He also was really, really good at organizing. So the way you think of a government bureaucracy today,
where there's tons of files and all sorts of,
people whose job it is to access those files
and they do it to varying degrees of success,
J. Edgar Hoover actually kind of built that,
what's called the administrative state.
You can actually thank him for that.
He not only built the FBI, he made the federal government
this kind of administrative power like it is.
Oh yeah, absolutely.
He learned a lot of that at one of his first jobs
after high school, got a job at the Library of Congress.
And that's where he really got into just sort of
categorizing stuff, collecting information.
He got a Master of Law degree from GW,
from George Washington University in 1917.
And the only reason we mention this is because
it sort of plays into his massive amount of cronyism.
He was a K.A., joined the K.A. fraternity there,
which is a very southern, you know,
it was like a, they celebrate the Confederacy,
it was like a Robert E. Lee thing.
I remember even at Georgia, the K.A.'s were,
and I imagine still are, just very Confederate?
Yeah, that's a great word for it.
They just like Confederate pride, that whole thing.
Those are the KAs.
And as we'll see, a lot of those KAs and people that he knew
ended up getting jobs from him directly.
So lots of cronyism happening.
Yes, for sure.
So also, he became a clerk at World War I, which at the DOJ.
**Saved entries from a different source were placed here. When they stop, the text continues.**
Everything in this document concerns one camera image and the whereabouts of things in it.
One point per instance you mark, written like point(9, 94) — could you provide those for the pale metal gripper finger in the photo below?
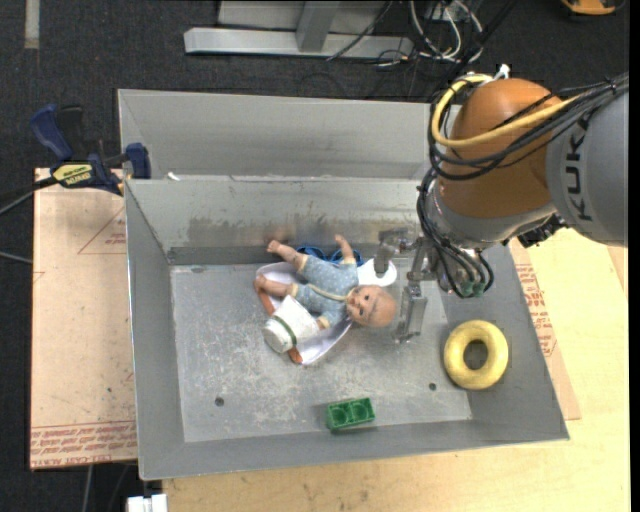
point(385, 252)
point(411, 317)

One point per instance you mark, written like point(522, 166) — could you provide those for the baby doll in blue suit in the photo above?
point(332, 287)

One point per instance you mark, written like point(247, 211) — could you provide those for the white tray with orange rim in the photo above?
point(322, 347)

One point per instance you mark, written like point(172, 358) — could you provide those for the green toy brick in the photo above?
point(350, 414)

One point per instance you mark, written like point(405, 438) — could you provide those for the white cup with green stripe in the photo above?
point(290, 325)

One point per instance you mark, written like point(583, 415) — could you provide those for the grey metal bin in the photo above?
point(240, 390)

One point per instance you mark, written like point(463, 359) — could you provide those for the brown cardboard board red print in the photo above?
point(80, 320)
And that kept him out of the draft.
Yeah.
Um, but also was his true first step into his government service.
Library of Congress.
Yeah, that was essentially the beginning, but this was the true beginning
because very quickly, um, he was assigned pretty substantial duties,
including overseeing what was called the general intelligence division.
This was a part of the department of justice.
If those three words, the general intelligence division, don't run a chill down your spine,
you're not listening closely.
It's like something out of Brazil.
Exactly.
Right.
So he was the head of this and this guy at the time, he was, let's see, 24 years old
and he's running the general intelligence division for the DOJ.
And the whole point of the GID was to investigate radicals, leftists, anarchists, communists.
There was a big red scare from 1919 to 1920.
Yeah.
And his whole jam was to apply everything he'd learned
and developed at the Library of Congress
to everything he wanted to do in law enforcement.
And he created massive files on immigrants to America.
And basically it was like, this is an immigrant.
They are loyal or disloyal.
They like communism or like capitalism.
And just amassed all of these files and they eventually turned them into what were known
as the Palmer Raids, where they just went into these people's homes and said, J. Edgar
Hoover and the GID thinks you're disloyal.
Come with us, we're deporting you.
Forget your civil liberties.
Forget the fact that you're a naturalized American citizen now.
Doesn't matter.
Yeah, this was a big deal. Forget your civil liberties. Forget the fact that you're a naturalized American citizen now. Doesn't matter.
Yeah, this was a big deal.
Maybe we can do something on the Palmer raids in full at some point, but just kind of in
a nutshell, the attorney general, A. Mitchell Palmer, his house was bombed.
There was a guy named, an anarchist named Carlo Valdinozzi, who the bomb went off early,
so it kind of blew up the front of his house
along with the bomber himself.
There were other bombs mailed to mayors
and senators and business leaders.
So there was a real sort of anarchist, you know,
mail bombing thing happening.
Yeah, cookbook going on.
But the response was the Palmer raids, which was just a,
a nightmare of an operation. It was really kind of an unconstitutional disaster,
right? Uh, where, like you said,
a lot of these high profile deportations like straight to Russia. Um,
when many of these people are just like,
didn't even know what they were talking about.
I make bagels leave me alone kind of thing, right?
Yeah, I mean, I think his list was 450,000 long.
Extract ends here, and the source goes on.